Risk Assessment, Genetic Testing, and Management of Lynch Syndrome

Abstract

Of the estimated 150,000 colorectal cancer (CRC) cases diagnosed annually, approximately 30% have a familial basis and 3% to 5% are from high-penetrance inherited cancer syndromes. Lynch syndrome, or hereditary nonpolyposis colorectal cancer, caused by inherited germline mutations in mismatch repair (MMR) genes, is the most commonly inherited CRC syndrome.
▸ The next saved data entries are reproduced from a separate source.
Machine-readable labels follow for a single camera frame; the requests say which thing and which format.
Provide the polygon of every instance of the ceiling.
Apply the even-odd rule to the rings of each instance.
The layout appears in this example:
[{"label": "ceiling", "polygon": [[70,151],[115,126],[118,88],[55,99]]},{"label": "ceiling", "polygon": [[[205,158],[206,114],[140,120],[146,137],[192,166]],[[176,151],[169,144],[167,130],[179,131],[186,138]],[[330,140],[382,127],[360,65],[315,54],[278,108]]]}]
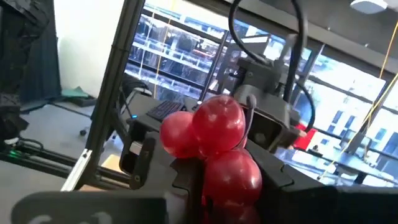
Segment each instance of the ceiling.
[{"label": "ceiling", "polygon": [[384,1],[388,4],[388,6],[391,9],[398,11],[398,0],[384,0]]}]

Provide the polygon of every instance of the floor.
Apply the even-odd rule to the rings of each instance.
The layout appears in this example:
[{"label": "floor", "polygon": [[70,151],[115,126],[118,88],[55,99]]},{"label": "floor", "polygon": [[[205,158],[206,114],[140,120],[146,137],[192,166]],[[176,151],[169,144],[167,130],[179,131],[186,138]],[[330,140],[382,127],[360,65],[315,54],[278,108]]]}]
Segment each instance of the floor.
[{"label": "floor", "polygon": [[[70,103],[60,103],[72,110],[90,115],[93,106],[79,108]],[[30,125],[21,133],[25,138],[36,139],[46,149],[77,158],[85,147],[86,137],[79,131],[89,126],[89,118],[52,105],[23,115]],[[117,139],[107,142],[101,156],[102,163],[110,154],[120,154],[123,145]],[[41,191],[60,190],[65,179],[0,161],[0,223],[8,224],[12,207],[21,198]]]}]

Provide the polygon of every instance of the wire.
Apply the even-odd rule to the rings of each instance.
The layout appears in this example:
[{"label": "wire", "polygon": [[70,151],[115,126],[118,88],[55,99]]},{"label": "wire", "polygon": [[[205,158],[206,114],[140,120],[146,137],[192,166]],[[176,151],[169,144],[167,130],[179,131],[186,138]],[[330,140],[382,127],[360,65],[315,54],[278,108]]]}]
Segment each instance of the wire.
[{"label": "wire", "polygon": [[[379,76],[379,78],[382,77],[382,74],[383,74],[384,68],[385,68],[385,66],[386,66],[386,63],[387,63],[387,60],[388,60],[388,56],[389,56],[389,54],[390,54],[390,49],[391,49],[392,43],[393,43],[393,41],[394,41],[394,38],[395,38],[395,35],[396,35],[396,32],[397,32],[397,29],[398,29],[398,21],[397,21],[397,24],[396,24],[396,26],[395,26],[395,28],[394,28],[394,31],[393,31],[392,35],[391,35],[390,44],[389,44],[389,46],[388,46],[386,56],[384,57],[384,61],[383,61],[383,65],[382,65],[382,67],[381,67],[381,71],[380,71],[380,76]],[[397,81],[397,79],[398,79],[398,72],[396,73],[395,77],[392,79],[392,81],[391,81],[390,84],[388,85],[387,89],[386,89],[386,90],[384,91],[384,93],[381,95],[381,97],[380,97],[380,99],[377,101],[377,103],[376,103],[376,104],[375,104],[375,103],[372,104],[372,107],[371,107],[370,112],[368,113],[368,115],[365,117],[365,119],[363,120],[362,124],[360,125],[360,126],[362,127],[362,126],[365,124],[365,122],[368,121],[368,125],[367,125],[367,127],[366,127],[366,131],[369,129],[369,124],[370,124],[370,121],[371,121],[371,116],[372,116],[373,111],[380,105],[381,102],[384,101],[384,98],[387,96],[387,93],[388,93],[389,90],[393,87],[393,84],[395,84],[395,82]],[[348,146],[351,144],[351,142],[353,141],[353,139],[356,137],[357,134],[358,134],[358,133],[355,133],[354,136],[348,141],[348,143],[347,143],[347,145],[345,146],[345,148],[344,148],[343,150],[341,150],[339,156],[342,155],[342,154],[347,150]],[[368,147],[366,146],[366,147],[365,147],[365,155],[366,155],[367,151],[368,151]],[[330,163],[330,166],[332,166],[335,162],[336,162],[336,160],[333,160],[333,161]],[[321,180],[321,179],[326,175],[327,172],[328,172],[328,171],[327,171],[327,169],[326,169],[321,175],[319,175],[318,180]]]},{"label": "wire", "polygon": [[[171,11],[174,10],[175,7],[175,0],[172,0],[172,6],[171,6]],[[170,27],[170,23],[171,23],[171,18],[169,18],[169,22],[167,23],[167,28],[166,28],[166,33],[164,35],[163,38],[163,48],[164,48],[164,44],[166,43],[166,38],[167,38],[167,34],[169,33],[169,27]],[[157,79],[159,77],[159,70],[160,70],[160,63],[162,61],[162,56],[160,55],[159,57],[159,61],[157,62],[157,68],[156,68],[156,77],[155,77],[155,87],[154,87],[154,99],[156,99],[156,94],[157,94]]]},{"label": "wire", "polygon": [[296,85],[304,92],[311,106],[311,118],[304,130],[307,133],[313,128],[313,124],[315,123],[315,104],[313,103],[311,94],[308,92],[308,90],[299,82],[296,82]]},{"label": "wire", "polygon": [[284,90],[284,100],[290,102],[292,97],[293,84],[296,76],[297,67],[299,66],[301,54],[304,50],[305,41],[307,39],[308,20],[306,13],[303,12],[300,0],[291,0],[294,11],[298,20],[298,36],[294,43],[290,56],[289,71],[287,73],[286,85]]},{"label": "wire", "polygon": [[[387,48],[386,57],[384,57],[383,65],[382,65],[382,67],[380,69],[379,79],[381,79],[381,77],[383,76],[384,68],[386,67],[386,63],[388,61],[388,56],[390,54],[391,46],[392,46],[392,43],[393,43],[394,38],[396,36],[397,29],[398,29],[398,21],[397,21],[396,27],[394,28],[394,31],[392,32],[392,35],[391,35],[391,40],[390,40],[390,44],[388,45],[388,48]],[[371,120],[372,120],[372,113],[370,112],[370,116],[369,116],[369,119],[368,119],[368,124],[366,125],[365,132],[367,132],[369,130],[369,128],[370,128]],[[368,145],[366,145],[366,147],[365,147],[365,155],[367,153],[368,153]]]},{"label": "wire", "polygon": [[[373,111],[380,105],[380,103],[383,101],[383,99],[387,96],[387,92],[393,87],[393,84],[397,81],[398,79],[398,73],[395,75],[395,77],[392,79],[391,83],[389,84],[389,86],[387,87],[386,91],[383,93],[383,95],[380,97],[380,99],[377,101],[377,103],[372,106],[371,111],[369,112],[369,114],[366,116],[366,118],[364,119],[364,121],[362,122],[361,126],[365,124],[366,120],[369,119],[370,115],[373,113]],[[356,137],[358,133],[355,133],[354,136],[348,141],[347,145],[345,146],[345,148],[343,150],[341,150],[340,154],[338,157],[340,157],[348,148],[348,146],[351,144],[351,142],[353,141],[353,139]],[[332,166],[334,163],[336,162],[336,160],[333,160],[329,166]],[[328,172],[327,169],[325,169],[325,171],[323,172],[322,175],[320,175],[318,177],[318,180],[322,179],[326,173]]]},{"label": "wire", "polygon": [[[236,31],[234,29],[234,20],[235,20],[236,11],[238,10],[238,6],[241,1],[242,0],[234,0],[229,10],[228,28],[229,32],[231,33],[231,37],[235,41],[236,45],[238,45],[244,51],[244,53],[246,53],[254,61],[256,61],[257,63],[261,63],[263,65],[267,65],[267,61],[258,54],[255,54],[254,52],[248,50],[244,46],[242,40],[236,34]],[[294,79],[297,67],[299,66],[300,63],[301,54],[304,49],[305,40],[307,38],[307,30],[308,30],[307,15],[303,13],[300,0],[291,0],[291,2],[293,4],[298,19],[298,37],[292,49],[292,54],[291,54],[292,56],[290,58],[290,64],[289,64],[289,72],[286,79],[286,85],[284,90],[284,100],[286,102],[289,102],[292,96]]]},{"label": "wire", "polygon": [[43,152],[44,145],[41,142],[39,142],[37,140],[34,140],[34,139],[23,138],[21,136],[19,136],[18,138],[19,138],[19,143],[22,143],[22,145],[23,144],[27,144],[27,142],[31,142],[31,143],[34,143],[34,144],[38,145],[39,148],[40,148],[39,151],[37,153],[35,153],[35,154],[28,154],[28,153],[25,153],[25,152],[21,152],[24,156],[26,156],[26,157],[38,156],[40,153]]},{"label": "wire", "polygon": [[244,46],[244,43],[242,42],[242,40],[241,40],[241,39],[238,37],[238,35],[236,34],[236,31],[235,31],[235,28],[234,28],[234,20],[235,20],[236,11],[238,10],[238,6],[239,6],[239,3],[240,3],[241,1],[242,1],[242,0],[234,0],[234,1],[232,2],[231,8],[230,8],[230,10],[229,10],[229,16],[228,16],[228,28],[229,28],[229,32],[231,33],[231,37],[232,37],[232,39],[235,41],[235,44],[238,45],[239,48],[241,48],[241,49],[243,50],[244,53],[246,53],[249,57],[251,57],[251,58],[252,58],[254,61],[256,61],[257,63],[266,65],[266,64],[267,64],[266,60],[265,60],[263,57],[261,57],[261,56],[255,54],[255,53],[251,52],[249,49],[247,49],[247,48]]}]

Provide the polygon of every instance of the black cable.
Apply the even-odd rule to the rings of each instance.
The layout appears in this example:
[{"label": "black cable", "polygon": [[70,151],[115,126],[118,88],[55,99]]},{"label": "black cable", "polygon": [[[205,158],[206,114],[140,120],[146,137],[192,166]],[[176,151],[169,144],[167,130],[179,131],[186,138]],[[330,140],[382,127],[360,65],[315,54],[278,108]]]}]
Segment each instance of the black cable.
[{"label": "black cable", "polygon": [[308,122],[308,125],[304,130],[307,133],[313,128],[313,124],[315,122],[315,104],[313,103],[311,94],[308,92],[308,90],[299,82],[296,82],[296,85],[304,92],[304,94],[307,97],[308,101],[310,102],[310,106],[311,106],[310,122]]},{"label": "black cable", "polygon": [[307,15],[303,12],[300,0],[291,0],[298,20],[298,36],[294,43],[292,53],[290,54],[289,71],[287,73],[286,85],[284,90],[284,101],[290,102],[292,96],[293,84],[299,66],[301,54],[304,50],[308,31]]},{"label": "black cable", "polygon": [[20,151],[24,156],[26,156],[26,157],[37,156],[37,155],[39,155],[40,153],[43,152],[44,145],[41,142],[39,142],[37,140],[34,140],[34,139],[23,138],[21,136],[19,136],[18,138],[19,138],[19,142],[18,142],[19,144],[27,144],[27,142],[31,142],[31,143],[34,143],[34,144],[38,145],[39,148],[40,148],[39,151],[36,154],[28,154],[28,153]]},{"label": "black cable", "polygon": [[232,2],[231,8],[229,10],[229,16],[228,16],[229,32],[231,33],[231,37],[235,41],[235,44],[238,45],[243,50],[244,53],[246,53],[249,57],[251,57],[257,63],[266,65],[267,64],[266,60],[263,57],[251,52],[250,50],[248,50],[244,46],[244,43],[242,42],[242,40],[236,34],[236,31],[235,31],[235,28],[234,28],[234,20],[235,20],[236,11],[238,10],[238,6],[239,6],[239,3],[241,1],[242,0],[235,0],[235,1]]}]

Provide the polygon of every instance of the balloon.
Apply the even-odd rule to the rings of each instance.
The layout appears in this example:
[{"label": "balloon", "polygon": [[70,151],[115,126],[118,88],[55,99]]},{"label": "balloon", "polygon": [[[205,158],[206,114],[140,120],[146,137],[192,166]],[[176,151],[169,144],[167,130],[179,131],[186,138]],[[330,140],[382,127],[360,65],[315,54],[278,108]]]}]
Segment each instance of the balloon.
[{"label": "balloon", "polygon": [[253,157],[252,157],[252,155],[250,154],[250,152],[249,152],[249,151],[247,151],[247,150],[246,150],[246,149],[244,149],[244,148],[237,147],[237,148],[234,148],[233,150],[236,150],[236,151],[242,152],[243,154],[245,154],[245,155],[249,156],[249,157],[250,157],[250,159],[253,159]]},{"label": "balloon", "polygon": [[260,169],[245,153],[232,150],[207,159],[203,190],[214,203],[253,205],[261,188]]},{"label": "balloon", "polygon": [[192,130],[193,114],[178,111],[168,115],[160,125],[160,140],[163,148],[177,158],[198,155],[198,141]]},{"label": "balloon", "polygon": [[243,137],[245,117],[242,107],[234,98],[214,96],[202,103],[193,115],[193,131],[199,150],[205,156],[229,151]]}]
It is characterized by young-onset CRC and an increased risk for extracolonic tumors, including gynecologic, urinary tract, and other gastrointestinal cancers. Commercial testing is available for mutations in the MMR genes, but testing all patients with CRC would be economically prohibitive. Therefore, a comprehensive evaluation of a multigenerational family cancer history is essential for the identification of at-risk individuals. The presence of tumors diagnosed at a young age, multiple first- and second-degree relatives with cancer, or 2 or more primary cancers may be indicative of an inherited cancer syndrome and these individuals should undergo genetic evaluation. Genetic test results, when conclusive, can guide management for patients and their families. However, indeterminate test results may provide false reassurance to patients who should be managed as being at higher-than-average risk. Online risk assessment tools and commercial genetic testing offer the potential to identify a greater number of at-risk individuals at an earlier age. However, for these measures to improve outcomes, patients must receive screening recommendations and counseling appropriate for their cancer risk.